Foreign-based companies that do not do business in the United States might understandably ask how the Foreign Corrupt Practices Act (“F.C.P.A.”) can impact them. The answer is unexpectedly and profoundly – if the foreign company becomes an acquisition target of a U.S. company.
As 2015 begins, it is no longer news to anyone that a U.S. company doing business abroad must have a robust anti-corruption and anti-fraud compliance program. An effective compliance program can prevent F.C.P.A. problems from arising or, if such problems do arise, reduce a company’s penalties. It is equally important to remember that the F.C.P.A. can have as significant an impact on a company’s merger and acquisition transactions as it can on its everyday operations. For that reason, a foreign company looking to partner with, or be acquired by, a U.S.-based entity, must make sure that its conduct does not adversely affect or jeopardize such efforts. Recent developments in 2014, as well as past history, illustrate this point.

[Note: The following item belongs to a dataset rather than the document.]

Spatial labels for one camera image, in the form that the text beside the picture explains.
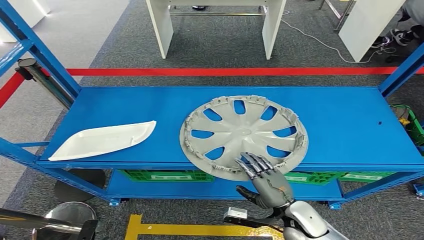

The F.C.P.A. plays a significant role in mergers and acquisitions. An acquiring company is expected to conduct due diligence to ascertain the acquired entity’s F.C.P.A. compliance. If in the course of that due diligence, the acquiring company uncovers violations by the entity to be acquired, it is expected to disclose them and remedy them. Otherwise, it risks F.C.P.A. liability of its own. In guidance issued in 2012, the D.O.J. warned:
[A] company that does not perform adequate FCPA due diligence prior to a merger or acquisition may face both legal and business risks. Perhaps most commonly, inadequate due diligence can allow a course of bribery to continue—with all the attendant harms to a business’s profitability and reputation, as well as potential civil and criminal liability.